This tutorial will show you how to debug and vectorize R code. The concepts are applicable to other languages, such as Matlab or Python.
Two libraries are required to run the examples: OCplus
and RCurl
. You can install
them by typing the following commands:
install.packages('RCurl')
source("http://bioconductor.org/biocLite.R")
biocLite("OCplus")
We will consider a measurement of two populations, with 100 samples and 50 data
points each. They divide into two distinct clusters when applying e.g. PCA to
the dataset. Our sample matrix V
can then be approximated by matrices W*H
that are
strictly non-negative (i.e., Non-negative matrix factorization), which eases
interpretation of results.
- V. Our data matrix with the data points in rows (
k
) and samples in columns (n
) - H. A
k*n
matrix. Each column can be interpreted as a sample and each row as weights of it belonging to either cluster. - W. A
m*k
matrix. Each column can be interpreted as a metasignature of a cluster.

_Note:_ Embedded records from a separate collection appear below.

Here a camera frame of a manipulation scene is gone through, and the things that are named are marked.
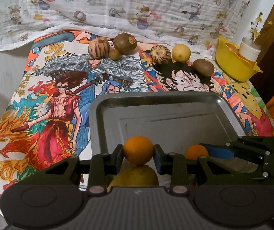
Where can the silver metal tray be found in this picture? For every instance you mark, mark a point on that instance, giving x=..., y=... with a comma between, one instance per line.
x=174, y=120

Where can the yellow lemon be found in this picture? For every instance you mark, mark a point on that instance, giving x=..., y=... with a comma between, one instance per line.
x=181, y=53

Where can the brown wooden furniture edge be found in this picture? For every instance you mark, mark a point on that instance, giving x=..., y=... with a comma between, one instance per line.
x=266, y=38

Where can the large green-brown kiwi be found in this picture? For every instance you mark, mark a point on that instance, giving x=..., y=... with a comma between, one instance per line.
x=137, y=176

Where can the yellow plastic bowl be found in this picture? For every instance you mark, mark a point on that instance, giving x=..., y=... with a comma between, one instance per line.
x=232, y=64

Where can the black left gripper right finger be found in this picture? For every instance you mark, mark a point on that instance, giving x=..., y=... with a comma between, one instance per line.
x=172, y=164

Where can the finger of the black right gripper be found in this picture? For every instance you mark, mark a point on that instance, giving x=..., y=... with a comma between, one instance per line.
x=217, y=151

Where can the red warrior anime drawing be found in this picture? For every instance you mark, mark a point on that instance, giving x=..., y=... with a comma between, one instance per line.
x=47, y=119

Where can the white foam cup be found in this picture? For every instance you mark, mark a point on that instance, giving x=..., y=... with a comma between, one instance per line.
x=249, y=50

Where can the large kiwi with sticker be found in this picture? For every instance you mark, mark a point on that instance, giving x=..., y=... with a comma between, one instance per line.
x=125, y=43

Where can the striped round fruit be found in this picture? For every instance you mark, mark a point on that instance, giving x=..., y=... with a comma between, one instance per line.
x=98, y=48
x=160, y=54

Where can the white cartoon print blanket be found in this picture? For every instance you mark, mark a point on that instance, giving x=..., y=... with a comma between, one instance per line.
x=197, y=23

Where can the small orange tangerine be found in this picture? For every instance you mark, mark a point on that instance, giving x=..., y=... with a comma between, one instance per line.
x=138, y=150

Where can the yellow flower sprig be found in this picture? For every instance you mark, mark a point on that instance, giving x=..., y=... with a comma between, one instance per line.
x=254, y=29

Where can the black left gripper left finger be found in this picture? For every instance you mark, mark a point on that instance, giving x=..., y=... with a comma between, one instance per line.
x=102, y=166

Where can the small brown kiwi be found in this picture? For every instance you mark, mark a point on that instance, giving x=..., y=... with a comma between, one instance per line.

Suppose we didn't know there were two clusters and we'd want a fully automatic
way to identify the number of clusters and assign membership of each sample to
a given cluster. We can run NMF with different values of k
and evaluate the
cophenetic coefficient for each of them. It it expected to decline with more
clusters added (with k increased), but it will show local maxima with a cluster
number that fits the data well.
Try to run your NMF clustering script by typing in R:
source("nmfconsensus.R")
runNMF()
Enter your name (or any name that you recognize) so you can see how your runtime
compares to other approaches later. You will realize that the script throws an
error. Try to spot and correct it. You can get get a quick overview of the context
with traceback()
.
Using the debugger
If there is an error you can not spot right away, it makes sense to run your code
through the debugger. You can debug a function by calling debug()
on it. In our
case, you will want to call
options(error=recover) # if there is an error, don't just quit
debug(nmfconsensus) # use the debugger for the "nmfconsensus" function
runNMF() # run the code again
The debugger will show the chunk of code that is about to be executed. Within the debugger, you can type in the following commands:
- <Enter> or n: execute the next single statement
- c: execute the next block
- Q: quit the debugger
Use the Enter
key to step through the statements and hit c
if you get stuck
in a long loop (twice for nested loops). During debugging, you can inspect variables
and modify them as if you were in a standard R session.
If you no longer want to use the debugger you can quit it with Q
and then either call
undebug()
on your function or just source()
your script file again.
Correcting errors is fine, but why should I optimize my code when it works?
An argument that is often used is that "science is about new findings, not writing nice code" and "if my script produces the right output, this is good enough". People who say that are missing the point, really. Writing segmented and testable code is not about how it looks but about ensuring correctness. After all, how do you know your code is doing the right thing as opposed to giving you the output you want.
- Don't worry too much when doing exploratory analyses. Those are there to give you ideas what your data might contain. As you progress and realize you are using the same code in multiple places, abstract away the functionality in a meaningful way.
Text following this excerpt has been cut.